Work request:
Only those lines in the data below from the line containing "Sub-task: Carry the" through the line containing "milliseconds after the", both included, should be restated word for word.

(Material provided)

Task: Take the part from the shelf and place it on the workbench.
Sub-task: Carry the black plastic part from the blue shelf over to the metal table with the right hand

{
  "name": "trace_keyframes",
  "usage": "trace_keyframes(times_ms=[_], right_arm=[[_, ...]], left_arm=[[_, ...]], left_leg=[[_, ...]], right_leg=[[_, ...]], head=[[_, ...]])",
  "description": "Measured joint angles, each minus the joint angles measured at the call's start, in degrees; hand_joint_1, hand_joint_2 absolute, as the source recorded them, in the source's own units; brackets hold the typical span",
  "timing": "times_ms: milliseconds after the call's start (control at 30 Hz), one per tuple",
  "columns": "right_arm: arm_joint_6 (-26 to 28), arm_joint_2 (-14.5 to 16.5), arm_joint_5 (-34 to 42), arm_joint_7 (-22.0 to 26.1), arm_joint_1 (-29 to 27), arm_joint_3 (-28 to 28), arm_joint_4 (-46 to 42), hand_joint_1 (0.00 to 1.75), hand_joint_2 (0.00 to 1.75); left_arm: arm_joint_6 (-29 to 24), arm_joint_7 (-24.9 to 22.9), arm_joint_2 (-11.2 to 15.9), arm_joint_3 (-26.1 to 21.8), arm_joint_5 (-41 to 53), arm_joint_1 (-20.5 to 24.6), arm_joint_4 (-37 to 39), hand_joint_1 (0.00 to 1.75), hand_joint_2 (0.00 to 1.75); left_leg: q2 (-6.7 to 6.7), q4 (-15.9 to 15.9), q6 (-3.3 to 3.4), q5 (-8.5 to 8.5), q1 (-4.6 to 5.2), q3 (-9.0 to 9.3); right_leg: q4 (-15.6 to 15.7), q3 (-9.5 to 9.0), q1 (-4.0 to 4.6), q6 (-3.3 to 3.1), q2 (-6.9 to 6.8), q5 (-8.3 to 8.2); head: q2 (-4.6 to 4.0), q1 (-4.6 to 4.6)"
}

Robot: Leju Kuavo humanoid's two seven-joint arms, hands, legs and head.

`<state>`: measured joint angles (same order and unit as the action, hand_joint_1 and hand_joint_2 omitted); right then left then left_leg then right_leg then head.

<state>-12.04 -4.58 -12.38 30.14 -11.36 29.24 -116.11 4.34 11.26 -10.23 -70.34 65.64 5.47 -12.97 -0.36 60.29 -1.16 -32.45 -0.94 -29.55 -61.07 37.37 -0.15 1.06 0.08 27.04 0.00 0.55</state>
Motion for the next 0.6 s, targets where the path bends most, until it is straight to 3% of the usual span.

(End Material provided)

Solution to this exercise:
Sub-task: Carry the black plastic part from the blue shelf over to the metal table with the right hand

{
  "name": "trace_keyframes",
  "usage": "trace_keyframes(times_ms=[_], right_arm=[[_, ...]], left_arm=[[_, ...]], left_leg=[[_, ...]], right_leg=[[_, ...]], head=[[_, ...]])",
  "description": "Measured joint angles, each minus the joint angles measured at the call's start, in degrees; hand_joint_1, hand_joint_2 absolute, as the source recorded them, in the source's own units; brackets hold the typical span",
  "timing": "times_ms: milliseconds after the call's start (control at 30 Hz), one per tuple",

The exercise contains nothing more.